UPDATE: This does not work in all browsers but there is a fix for that. Thanks for Alnitak (see answer comments) for providing the link: cross browser compare document position


A brute force approach may be to get all elements, then get the index of each element within the set.

var all = $('*');

var a_index = all.index($('#element_a'));
var b_index = all.index($('#element_b'));

if( a_index < b_index ) 
    alert( 'a is first' );
else
    alert( 'b is first' );

For a browser compliant non-jQuery solution, you could do this:

function sortInDocumentOrder( a, b ) {
    var all = document.getElementsByTagName('*');

    for( var i = 0; i < all.length; ++i ) {
        if( all[i] === a )
            return [a,b];  
        else if( all[i] === b )
            return [b,a];
    }
}

Give it two elements, and it will return them in the document order.

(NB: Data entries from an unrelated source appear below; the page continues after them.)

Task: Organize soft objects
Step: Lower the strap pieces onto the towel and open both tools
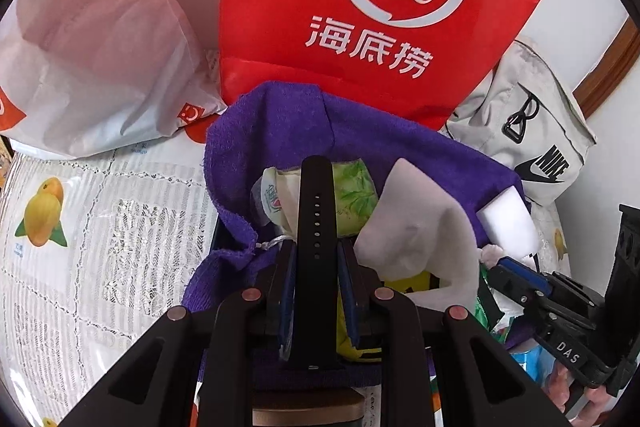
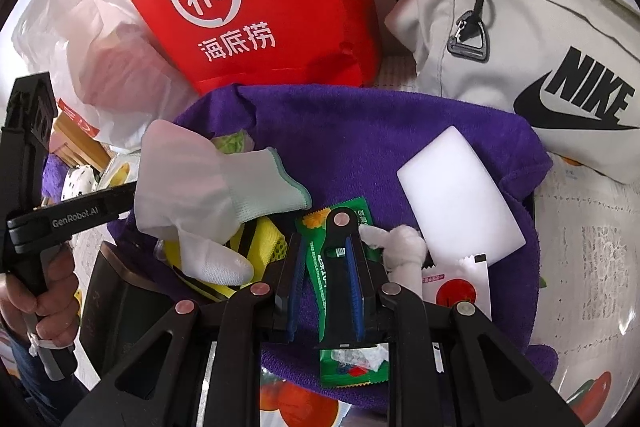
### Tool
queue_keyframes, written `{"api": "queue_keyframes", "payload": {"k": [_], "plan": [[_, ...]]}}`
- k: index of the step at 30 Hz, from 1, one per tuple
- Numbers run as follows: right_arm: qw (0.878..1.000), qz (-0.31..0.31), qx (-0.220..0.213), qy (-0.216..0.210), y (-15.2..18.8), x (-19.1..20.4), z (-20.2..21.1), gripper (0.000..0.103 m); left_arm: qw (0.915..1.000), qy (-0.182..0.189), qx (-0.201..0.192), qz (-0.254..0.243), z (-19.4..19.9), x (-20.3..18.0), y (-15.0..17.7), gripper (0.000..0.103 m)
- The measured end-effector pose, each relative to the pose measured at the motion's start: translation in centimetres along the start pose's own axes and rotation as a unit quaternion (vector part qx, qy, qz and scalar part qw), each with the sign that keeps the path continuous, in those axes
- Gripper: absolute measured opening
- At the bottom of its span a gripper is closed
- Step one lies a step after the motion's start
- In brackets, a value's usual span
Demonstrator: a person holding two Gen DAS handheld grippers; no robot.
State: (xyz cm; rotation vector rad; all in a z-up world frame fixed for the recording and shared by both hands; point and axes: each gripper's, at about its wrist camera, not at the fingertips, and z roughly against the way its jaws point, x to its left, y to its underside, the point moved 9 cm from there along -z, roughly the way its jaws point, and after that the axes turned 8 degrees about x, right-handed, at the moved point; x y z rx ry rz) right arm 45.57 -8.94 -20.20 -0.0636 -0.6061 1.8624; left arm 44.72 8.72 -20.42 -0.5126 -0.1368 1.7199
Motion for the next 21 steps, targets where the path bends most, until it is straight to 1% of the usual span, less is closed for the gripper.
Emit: {"api": "queue_keyframes", "payload": {"k": [3, 5, 7, 9, 10, 11, 13, 15, 18, 21], "plan": [[1.000, -0.004, -0.005, -0.004, -0.1, -0.1, 0.5, 0.022, 1.0000, 0.001, 0.002, 0.004, 0.0, 0.2, 0.1, 0.020], [1.000, -0.004, -0.007, -0.004, -0.1, -0.1, 0.8, 0.027, 1.0000, 0.000, -0.002, 0.000, 0.1, 0.1, 0.0, 0.020], [1.000, -0.009, -0.012, -0.002, -0.1, -0.2, 1.3, 0.034, 1.0000, -0.005, -0.007, -0.003, 0.5, -0.1, -0.1, 0.029], [1.000, -0.011, -0.019, -0.004, -0.1, -0.3, 2.0, 0.036, 0.9998, -0.015, -0.013, -0.008, 1.1, -0.1, -0.1, 0.047], [1.000, -0.012, -0.021, -0.003, -0.1, -0.3, 2.2, 0.036, 0.9997, -0.018, -0.014, -0.011, 1.4, -0.2, -0.1, 0.049], [1.000, -0.012, -0.023, -0.002, -0.1, -0.3, 2.6, 0.037, 0.9996, -0.020, -0.017, -0.013, 1.7, -0.2, -0.1, 0.051], [0.999, -0.013, -0.029, -0.003, -0.1, -0.3, 3.2, 0.047, 0.9995, -0.021, -0.022, -0.012, 2.5, -0.3, 0.0, 0.051], [0.999, -0.013, -0.032, 0.000, 0.0, -0.2, 3.7, 0.049, 0.9995, -0.023, -0.018, -0.011, 3.1, -0.2, 0.3, 0.056], [0.999, -0.006, -0.039, 0.005, 0.1, 0.4, 5.0, 0.050, 0.9992, -0.028, -0.024, -0.014, 4.4, -0.2, 0.8, 0.060], [0.999, 0.002, -0.051, 0.012, 0.4, 0.9, 6.4, 0.059, 0.9991, -0.029, -0.029, -0.015, 5.8, -0.2, 1.4, 0.066]]}}
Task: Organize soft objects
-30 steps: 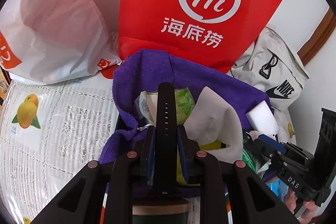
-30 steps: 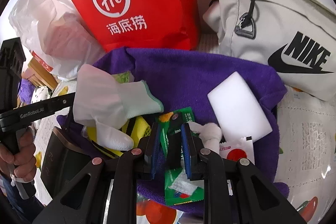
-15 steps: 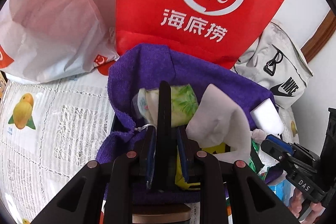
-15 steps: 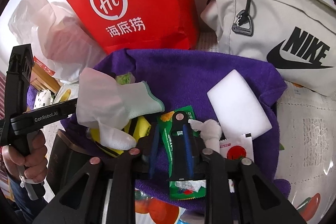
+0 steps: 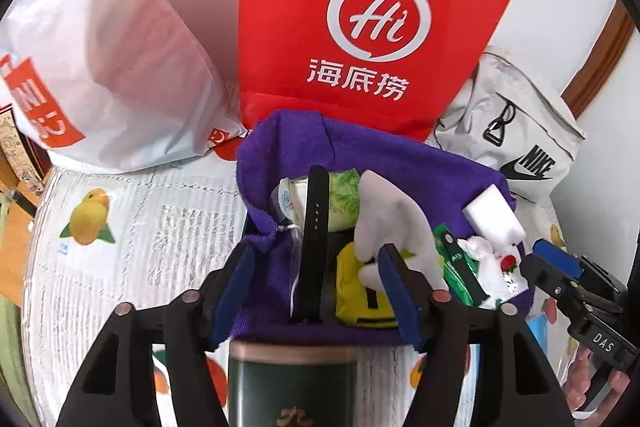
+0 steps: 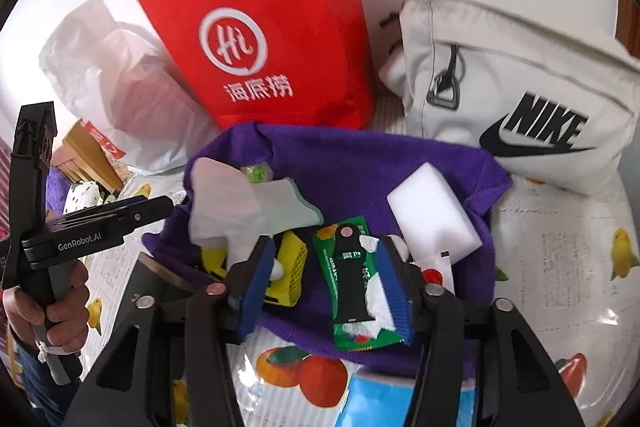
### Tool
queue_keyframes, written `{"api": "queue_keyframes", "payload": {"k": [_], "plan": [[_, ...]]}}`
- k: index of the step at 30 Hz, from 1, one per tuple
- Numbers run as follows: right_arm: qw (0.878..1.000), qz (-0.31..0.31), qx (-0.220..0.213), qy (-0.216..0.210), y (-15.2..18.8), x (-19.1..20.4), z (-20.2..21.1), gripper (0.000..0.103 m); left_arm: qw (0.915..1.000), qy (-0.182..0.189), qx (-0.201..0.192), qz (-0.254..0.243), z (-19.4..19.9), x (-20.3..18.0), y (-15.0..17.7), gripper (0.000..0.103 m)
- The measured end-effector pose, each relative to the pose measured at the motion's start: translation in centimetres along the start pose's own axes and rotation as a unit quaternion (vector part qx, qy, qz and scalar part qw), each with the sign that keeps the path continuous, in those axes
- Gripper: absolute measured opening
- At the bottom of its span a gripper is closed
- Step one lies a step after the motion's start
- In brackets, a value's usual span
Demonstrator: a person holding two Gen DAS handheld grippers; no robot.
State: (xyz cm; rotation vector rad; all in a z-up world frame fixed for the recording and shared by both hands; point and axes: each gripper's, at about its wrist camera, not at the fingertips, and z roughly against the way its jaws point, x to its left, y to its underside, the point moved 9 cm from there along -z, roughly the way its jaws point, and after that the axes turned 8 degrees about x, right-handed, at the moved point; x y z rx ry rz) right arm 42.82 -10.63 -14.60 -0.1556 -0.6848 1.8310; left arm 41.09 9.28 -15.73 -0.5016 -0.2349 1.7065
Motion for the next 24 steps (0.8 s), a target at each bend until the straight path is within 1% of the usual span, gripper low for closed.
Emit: {"api": "queue_keyframes", "payload": {"k": [3, 5, 7, 8, 9, 10, 12, 14, 16, 19, 22, 24], "plan": [[1.000, 0.003, -0.010, 0.004, 0.6, 0.6, 1.5, 0.060, 1.0000, -0.001, -0.002, -0.008, 1.5, -0.3, 1.0, 0.070], [1.000, 0.003, -0.011, 0.004, 1.2, 1.0, 2.2, 0.061, 1.0000, -0.004, -0.003, -0.008, 2.3, -0.4, 1.6, 0.074], [1.000, 0.003, -0.006, 0.010, 2.0, 1.2, 2.6, 0.063, 1.0000, -0.008, -0.001, -0.005, 3.2, -0.5, 2.6, 0.075], [1.000, 0.004, -0.007, 0.014, 2.6, 1.3, 2.9, 0.063, 0.9999, -0.008, 0.004, -0.005, 3.6, -0.6, 3.2, 0.079], [1.000, 0.004, -0.007, 0.017, 3.0, 1.3, 3.1, 0.067, 0.9999, -0.008, 0.009, -0.006, 3.8, -0.8, 3.8, 0.083], [1.000, 0.002, -0.008, 0.022, 3.6, 1.3, 3.4, 0.077, 0.9999, -0.009, 0.011, -0.008, 4.1, -1.0, 4.3, 0.083], [0.999, -0.003, -0.010, 0.031, 4.7, 1.3, 4.0, 0.088, 0.9997, -0.020, 0.010, -0.009, 4.8, -1.1, 5.5, 0.083], [0.999, -0.005, -0.016, 0.031, 5.6, 1.4, 4.9, 0.088, 0.9990, -0.043, 0.005, -0.012, 5.8, -1.2, 7.1, 0.085], [1.000, -0.007, -0.019, 0.024, 6.8, 1.7, 6.1, 0.089, 0.9987, -0.048, 0.001, -0.017, 6.7, -1.6, 8.4, 0.089], [0.999, -0.012, -0.019, 0.031, 8.7, 1.8, 7.7, 0.089, 0.9980, -0.058, -0.011, -0.022, 8.5, -2.2, 10.6, 0.089], [0.999, -0.005, -0.027, 0.046, 10.6, 2.2, 9.7, 0.089, 0.9962, -0.079, -0.026, -0.027, 10.4, -2.8, 12.6, 0.089], [0.998, -0.009, -0.031, 0.048, 12.0, 2.3, 11.0, 0.089, 0.9959, -0.078, -0.037, -0.029, 11.8, -3.3, 13.9, 0.089]]}}
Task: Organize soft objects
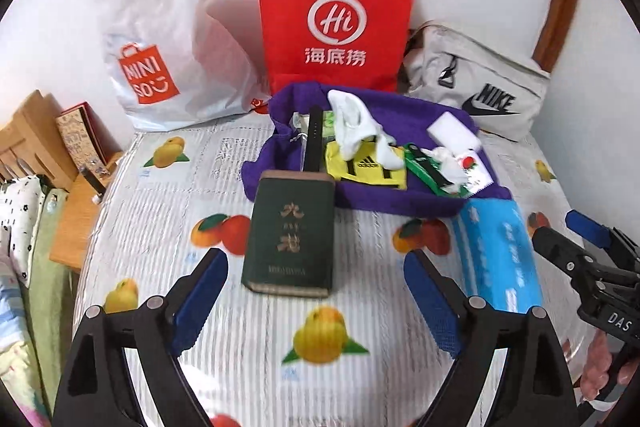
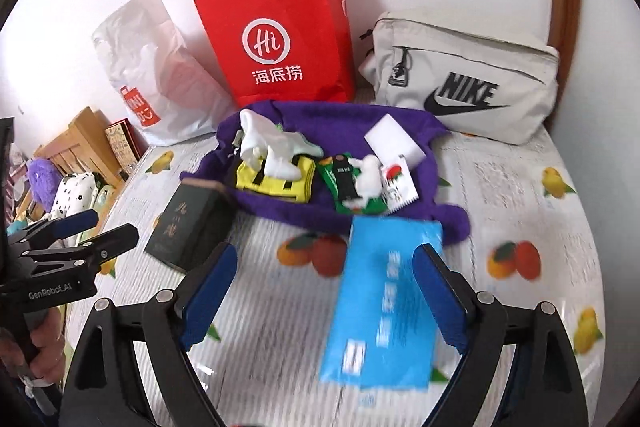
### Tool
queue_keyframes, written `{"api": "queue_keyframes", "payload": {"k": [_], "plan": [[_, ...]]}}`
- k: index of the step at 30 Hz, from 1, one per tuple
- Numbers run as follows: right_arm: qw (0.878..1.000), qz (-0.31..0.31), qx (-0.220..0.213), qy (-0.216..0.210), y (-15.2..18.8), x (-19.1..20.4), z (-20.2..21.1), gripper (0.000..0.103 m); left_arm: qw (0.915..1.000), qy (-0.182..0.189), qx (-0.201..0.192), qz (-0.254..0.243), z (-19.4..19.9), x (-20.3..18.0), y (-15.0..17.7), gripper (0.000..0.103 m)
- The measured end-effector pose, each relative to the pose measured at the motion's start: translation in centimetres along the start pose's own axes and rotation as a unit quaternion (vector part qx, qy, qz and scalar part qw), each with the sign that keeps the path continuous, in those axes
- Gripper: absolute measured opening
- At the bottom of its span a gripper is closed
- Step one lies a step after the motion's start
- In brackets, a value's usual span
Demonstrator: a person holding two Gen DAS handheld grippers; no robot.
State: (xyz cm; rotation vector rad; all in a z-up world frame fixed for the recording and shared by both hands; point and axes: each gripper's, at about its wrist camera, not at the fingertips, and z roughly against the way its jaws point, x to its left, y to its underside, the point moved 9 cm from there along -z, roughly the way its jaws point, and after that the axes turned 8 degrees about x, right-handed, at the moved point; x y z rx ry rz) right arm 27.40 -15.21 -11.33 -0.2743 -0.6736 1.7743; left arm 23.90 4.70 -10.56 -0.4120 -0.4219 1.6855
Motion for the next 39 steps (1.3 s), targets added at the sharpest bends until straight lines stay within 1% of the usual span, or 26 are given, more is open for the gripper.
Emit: {"api": "queue_keyframes", "payload": {"k": [3, 4, 7, 9, 12, 15, 21, 25, 29, 32, 39], "plan": [[1.000, -0.007, 0.000, 0.003, 2.0, -0.1, 1.7, 0.089, 0.9992, 0.038, -0.010, -0.002, 2.4, -1.1, 2.0, 0.089], [1.000, -0.007, 0.000, 0.007, 2.6, -0.1, 2.2, 0.089, 0.9992, 0.039, -0.014, -0.003, 2.9, -1.3, 2.4, 0.089], [1.000, 0.000, -0.009, 0.019, 4.0, 0.1, 3.8, 0.089, 0.9994, 0.020, -0.024, -0.013, 4.3, -2.0, 4.0, 0.089], [1.000, 0.004, -0.017, 0.022, 5.0, 0.3, 5.0, 0.089, 0.9993, 0.017, -0.029, -0.013, 5.0, -2.3, 4.9, 0.090], [0.999, 0.009, -0.023, 0.026, 6.3, 0.6, 6.3, 0.089, 0.9995, 0.009, -0.030, -0.010, 5.7, -2.5, 6.6, 0.090], [0.999, 0.008, -0.029, 0.028, 7.9, 0.8, 7.4, 0.089, 0.9993, -0.010, -0.034, -0.013, 6.3, -2.6, 8.0, 0.090], [0.999, 0.007, -0.036, 0.029, 10.7, 1.0, 9.4, 0.089, 0.9988, -0.006, -0.047, -0.008, 8.2, -2.6, 10.7, 0.090], [0.998, 0.013, -0.051, 0.033, 11.6, 1.3, 11.2, 0.089, 0.9982, -0.002, -0.059, -0.010, 9.5, -3.0, 11.7, 0.090], [0.998, 0.010, -0.061, 0.030, 12.5, 1.5, 12.6, 0.089, 0.9971, -0.006, -0.074, -0.014, 11.0, -3.2, 12.4, 0.090], [0.997, 0.012, -0.063, 0.033, 13.0, 1.6, 13.1, 0.089, 0.9965, -0.001, -0.083, -0.014, 11.8, -3.3, 12.7, 0.090], [0.997, 0.014, -0.069, 0.034, 13.4, 1.6, 13.9, 0.089, 0.9958, -0.007, -0.090, -0.017, 12.6, -3.5, 13.0, 0.090]]}}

var a = document.getElementById('a');
var b = document.getElementById('b');

var inOrder = sortInDocumentOrder( a, b );

You're confusing a few things. The location in markup is the location in the DOM. This line shows your confusion:

<x><y /></x> //not really before or after is it?

Of course y is after x by any reasonable definition. You should think of the DOM as a tree, not as characters in a text file.

Now, as for determining position, use Node.compareDocumentPosition:

node.compareDocumentPosition(otherNode)

The return value is a bitmask with the following values:

DOCUMENT_POSITION_DISCONNECTED = 0x01;
DOCUMENT_POSITION_PRECEDING = 0x02;
DOCUMENT_POSITION_FOLLOWING = 0x04;
DOCUMENT_POSITION_CONTAINS = 0x08;
DOCUMENT_POSITION_CONTAINED_BY = 0x16;

Yes, sort of. DOM3 introduced Node.compareDocumentPosition, which allows you to compare the position of two elements. The functionality isn't very friendly: it involves bitmasks: this is a jQuery plugin that should simplify its use.

This code is only tested on Firefox 9 and the current version of Chromium. Certainly it won't work in old versions of IE.

$.fn.docPosition = function(element) {
    if (element.jquery) element = element[0];

    var position = this[0].compareDocumentPosition(element);

    if (position & 0x04) return 'after';
    if (position & 0x02) return 'before';
};

Also, an element that contains another is considered to be before it in the structure.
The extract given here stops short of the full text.